At the time Washington was ailing, though, he was also serving as the Commanding General of the U.S. Army in preparation for a possible war with France; had he lived, the then recently-ascended consul Napoleon might've pushed things a bit too far, just to see "the great general Washington" come out of retirement... :eek:
 
Well, I've no problem with it... ;)

At the time Washington was ailing, though, he was also serving as the Commanding General of the U.S. Army in preparation for a possible war with France; had he lived, the then recently-ascended consul Napoleon might've pushed things a bit too far, just to see "the great general Washington" come out of retirement... :eek:


Well! That woke up the hairs on my back.
 
It's too bad you butterflied away the ACW in this TL I really wanted to see Sherman march a pack of pachyderms to the sea!:D But with a conflist such as the ACW in mind how will these animals be managed in the military after the adoption of rifled artillary and other guns?

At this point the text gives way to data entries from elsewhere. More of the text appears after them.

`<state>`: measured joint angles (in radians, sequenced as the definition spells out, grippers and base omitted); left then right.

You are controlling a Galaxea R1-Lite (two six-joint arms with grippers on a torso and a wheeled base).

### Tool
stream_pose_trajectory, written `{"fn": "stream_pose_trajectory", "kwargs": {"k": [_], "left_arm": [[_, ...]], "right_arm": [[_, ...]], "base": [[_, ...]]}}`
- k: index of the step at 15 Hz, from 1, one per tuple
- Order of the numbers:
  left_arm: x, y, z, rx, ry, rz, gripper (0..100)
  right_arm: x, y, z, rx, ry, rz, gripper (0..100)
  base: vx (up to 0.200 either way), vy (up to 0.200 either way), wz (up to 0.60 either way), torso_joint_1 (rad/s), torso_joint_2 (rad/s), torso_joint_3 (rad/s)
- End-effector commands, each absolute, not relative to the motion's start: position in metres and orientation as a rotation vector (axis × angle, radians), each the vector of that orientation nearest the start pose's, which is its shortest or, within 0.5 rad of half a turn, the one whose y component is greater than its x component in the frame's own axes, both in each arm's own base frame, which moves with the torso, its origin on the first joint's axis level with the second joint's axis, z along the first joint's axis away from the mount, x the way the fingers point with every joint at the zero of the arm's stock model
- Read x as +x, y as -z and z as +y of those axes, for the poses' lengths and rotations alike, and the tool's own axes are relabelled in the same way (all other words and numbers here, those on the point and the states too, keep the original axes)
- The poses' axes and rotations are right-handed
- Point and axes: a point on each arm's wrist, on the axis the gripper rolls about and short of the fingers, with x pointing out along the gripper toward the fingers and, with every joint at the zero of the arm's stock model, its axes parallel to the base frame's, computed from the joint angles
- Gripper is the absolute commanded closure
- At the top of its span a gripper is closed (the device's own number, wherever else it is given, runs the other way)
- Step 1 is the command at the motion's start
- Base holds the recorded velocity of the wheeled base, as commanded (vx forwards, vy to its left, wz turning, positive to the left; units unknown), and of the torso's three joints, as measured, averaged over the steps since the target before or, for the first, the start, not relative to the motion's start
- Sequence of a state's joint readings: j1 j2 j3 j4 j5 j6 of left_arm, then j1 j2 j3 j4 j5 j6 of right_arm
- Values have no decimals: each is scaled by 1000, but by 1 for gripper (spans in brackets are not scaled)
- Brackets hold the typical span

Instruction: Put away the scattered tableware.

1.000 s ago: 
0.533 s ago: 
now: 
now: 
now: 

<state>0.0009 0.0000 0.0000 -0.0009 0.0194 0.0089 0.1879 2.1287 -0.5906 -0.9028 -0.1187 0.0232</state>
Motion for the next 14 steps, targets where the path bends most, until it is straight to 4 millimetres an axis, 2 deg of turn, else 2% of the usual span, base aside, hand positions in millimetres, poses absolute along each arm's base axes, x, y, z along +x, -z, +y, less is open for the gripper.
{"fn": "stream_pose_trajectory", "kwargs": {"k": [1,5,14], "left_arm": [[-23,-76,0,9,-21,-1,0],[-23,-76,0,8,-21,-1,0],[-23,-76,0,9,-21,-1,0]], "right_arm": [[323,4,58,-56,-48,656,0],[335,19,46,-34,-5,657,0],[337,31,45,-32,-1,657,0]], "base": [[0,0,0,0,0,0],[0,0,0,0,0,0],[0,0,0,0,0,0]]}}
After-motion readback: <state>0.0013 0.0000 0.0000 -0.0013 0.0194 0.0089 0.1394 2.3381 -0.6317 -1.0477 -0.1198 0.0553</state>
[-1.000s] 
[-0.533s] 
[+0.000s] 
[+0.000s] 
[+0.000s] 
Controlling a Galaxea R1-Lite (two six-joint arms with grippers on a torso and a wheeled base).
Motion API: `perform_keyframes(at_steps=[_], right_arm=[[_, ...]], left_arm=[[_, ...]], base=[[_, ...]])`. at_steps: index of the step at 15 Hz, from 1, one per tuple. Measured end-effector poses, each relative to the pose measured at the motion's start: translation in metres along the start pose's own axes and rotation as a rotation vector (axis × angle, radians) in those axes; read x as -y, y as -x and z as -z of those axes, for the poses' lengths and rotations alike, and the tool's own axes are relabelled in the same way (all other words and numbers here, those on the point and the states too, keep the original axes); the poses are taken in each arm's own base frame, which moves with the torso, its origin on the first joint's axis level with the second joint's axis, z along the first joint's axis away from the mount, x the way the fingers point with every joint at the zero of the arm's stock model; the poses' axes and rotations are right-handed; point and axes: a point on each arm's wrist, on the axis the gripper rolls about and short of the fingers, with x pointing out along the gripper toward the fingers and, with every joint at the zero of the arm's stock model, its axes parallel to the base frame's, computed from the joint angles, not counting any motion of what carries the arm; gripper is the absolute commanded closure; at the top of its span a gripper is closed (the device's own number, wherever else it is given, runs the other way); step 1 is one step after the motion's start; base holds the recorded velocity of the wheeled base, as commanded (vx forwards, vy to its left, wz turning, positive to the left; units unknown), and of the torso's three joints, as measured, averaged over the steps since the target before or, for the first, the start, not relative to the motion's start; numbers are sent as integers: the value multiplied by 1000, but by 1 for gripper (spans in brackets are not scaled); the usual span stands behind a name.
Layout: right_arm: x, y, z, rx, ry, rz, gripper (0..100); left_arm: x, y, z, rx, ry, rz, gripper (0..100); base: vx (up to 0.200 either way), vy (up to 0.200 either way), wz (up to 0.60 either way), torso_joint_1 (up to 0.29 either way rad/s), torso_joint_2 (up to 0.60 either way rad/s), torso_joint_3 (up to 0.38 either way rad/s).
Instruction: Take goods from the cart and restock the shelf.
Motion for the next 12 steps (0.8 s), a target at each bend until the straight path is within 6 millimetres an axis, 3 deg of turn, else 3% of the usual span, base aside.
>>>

Thibault Meuse was fresh from serving the Belgian Emperor Leopold II in making the white man's mark in the heart of Africa, ensuring that the crudely rendered straw the emperor . . .
What year is this set in?
 
It's too bad you butterflied away the ACW in this TL I really wanted to see Sherman march a pack of pachyderms to the sea!:D But with a conflist such as the ACW in mind how will these animals be managed in the military after the adoption of rifled artillary and other guns?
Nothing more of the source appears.